Rafael Favero - Jornalista

Sou santa-mariense, mas não sei se posso me considerar um "morador raíz" da nossa cidade. Não andei de trem, nem vi a Gare funcionando. Não conheci o doutor Mariano da Rocha, fundador da UFSM, e, quando nasci, a maior parte dos cursos da instituição já estava consolidada no campus de Camobi. A reitoria da Rua Floriano Peixoto, para mim, sempre foi a antiga. Nas minhas memórias, a UFN chamava-se Unifra. Sei, pelos livros, que teve outros nomes (FIC e Facem). E, apesar do meu nascimentoter sido publicado em nota no A Razão em 1998, quando criei interesse por notícias, o jornal estava em seus últimos anos vida.

Portanto, nem de perto conheço a Santa Maria do passado como as mentes privilegiadas dos professores James Pizarro e Luiz Gonzaga Binato, por exemplo, com quem tive o prazer de manter contato na época em que cuidava da página Memória do jornal Diário. Mesmo assim, apesar de ter vivido o somente Centro em "decadência" - classificação de alguns cidadãos mais experientes -, esse espaço, que tem na Avenida Rio Branco o seu eixo principal, faz parte da minha memória afetiva de infância.

Para quem morava no Bairro Camobi, na região leste, como eu, ir até o Centro era uma viagem, principalmente para quem não tinha carro, a exemplo da minha família em determinados momentos. Fazer compras, pagar contas, passear, ir em alguma consulta médica eram necessidades que precisavam de planejamento. Inclusive, ir ao Centro significava ir "na cidade". "Vamos pegar um ônibus tal dia para ir na cidade", dizia a minha avó, verbalizando um sentimento interiorano de se sentir à margem do desenvolvimento urbano do município. Esse panorama, hoje, mudou: o aluguel em Camobi, em vários locais, está mais caro do que no Centro.

Sabe o que mais me impressionava nessas idas até o Centro? A variedade de linhas de ônibus que passavam no Paradão. "Quanto lugar diferente", pensava. Cedo, descobri que toda a cidade converge para o Centro. Para trabalhar, para consumir ou simplesmente para bater pernas, todos passam pela Rio Branco, pelo Calçadão e pela Praça Saldanha Marinho.
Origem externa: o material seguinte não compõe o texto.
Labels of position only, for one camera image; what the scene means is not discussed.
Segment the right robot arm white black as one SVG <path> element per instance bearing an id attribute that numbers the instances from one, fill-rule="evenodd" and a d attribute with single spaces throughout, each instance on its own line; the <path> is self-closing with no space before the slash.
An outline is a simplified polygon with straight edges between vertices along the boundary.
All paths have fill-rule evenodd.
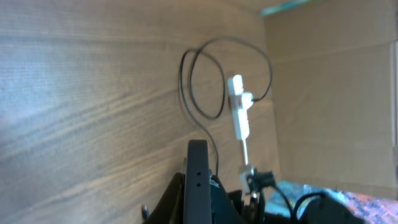
<path id="1" fill-rule="evenodd" d="M 255 169 L 242 175 L 243 191 L 251 196 L 249 205 L 239 214 L 246 223 L 397 223 L 397 202 L 332 189 L 310 188 L 291 203 L 276 184 L 272 172 Z M 264 189 L 275 190 L 287 208 L 287 214 L 266 211 Z"/>

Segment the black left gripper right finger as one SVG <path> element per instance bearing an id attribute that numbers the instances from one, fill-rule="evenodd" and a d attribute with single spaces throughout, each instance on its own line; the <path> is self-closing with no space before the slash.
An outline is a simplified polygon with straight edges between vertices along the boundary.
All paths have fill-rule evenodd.
<path id="1" fill-rule="evenodd" d="M 227 193 L 216 175 L 210 177 L 211 214 L 214 224 L 243 224 L 242 190 Z"/>

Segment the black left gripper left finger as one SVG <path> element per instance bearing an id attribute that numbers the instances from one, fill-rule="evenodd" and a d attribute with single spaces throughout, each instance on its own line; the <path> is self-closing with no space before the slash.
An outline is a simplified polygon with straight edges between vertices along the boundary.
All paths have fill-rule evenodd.
<path id="1" fill-rule="evenodd" d="M 172 177 L 153 212 L 149 224 L 182 224 L 185 175 L 178 172 Z"/>

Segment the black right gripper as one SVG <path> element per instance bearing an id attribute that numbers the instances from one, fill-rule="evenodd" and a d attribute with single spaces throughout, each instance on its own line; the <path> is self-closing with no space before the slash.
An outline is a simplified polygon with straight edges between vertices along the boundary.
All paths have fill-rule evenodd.
<path id="1" fill-rule="evenodd" d="M 249 186 L 252 190 L 248 205 L 248 218 L 250 223 L 263 223 L 265 210 L 265 193 L 262 191 L 268 187 L 275 186 L 275 178 L 272 171 L 254 171 L 254 176 L 249 179 Z"/>

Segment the smartphone with light blue screen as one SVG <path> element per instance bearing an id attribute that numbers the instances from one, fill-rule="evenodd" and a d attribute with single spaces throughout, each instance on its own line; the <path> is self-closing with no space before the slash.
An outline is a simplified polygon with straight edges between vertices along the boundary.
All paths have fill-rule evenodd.
<path id="1" fill-rule="evenodd" d="M 189 140 L 188 142 L 183 223 L 212 223 L 208 145 L 206 140 Z"/>
Essa região é o coração de Santa Maria. O sangue vai e volta na direção do coração. Sem esse fluxo não há vida, nem no corpo humano, nem no município.

E é por conta desse entendimento que tenho minhas restrições com quem critica a Prefeitura pela quantidade de obras no Centro. É verdade que os bairros periféricos também têm suas necessidades, e é obrigação do Poder Público atendê-las. Mas é igualmente verdade que o Centro precisa de uma atenção maior e ali estará concentrado um grande volume de recursos. É para o Centro que a população vai, hoje, amanhã, depois ou diariamente. Portanto, investir no Centro é cuidar na cidade toda. 

Está bem estabelecido para mim, enquanto morador de Santa Maria, mesmo que ainda residindo em bairro periférico, que o Distrito Criativo Centro-Gare é um movimento acertado. Revitalizar os prédios e demais espaços históricos e criar motivos para as pessoas ocupá-los são ações complexas. Jogar uma tinta na parede, com certeza, apresenta um resultado aparente mais imediato que criar um distrito criativo. Porém, busca-se algo duradouro e não efêmero, como se viu em anos anteriores. A história de Santa Maria pedia algo novo. E é o que temos.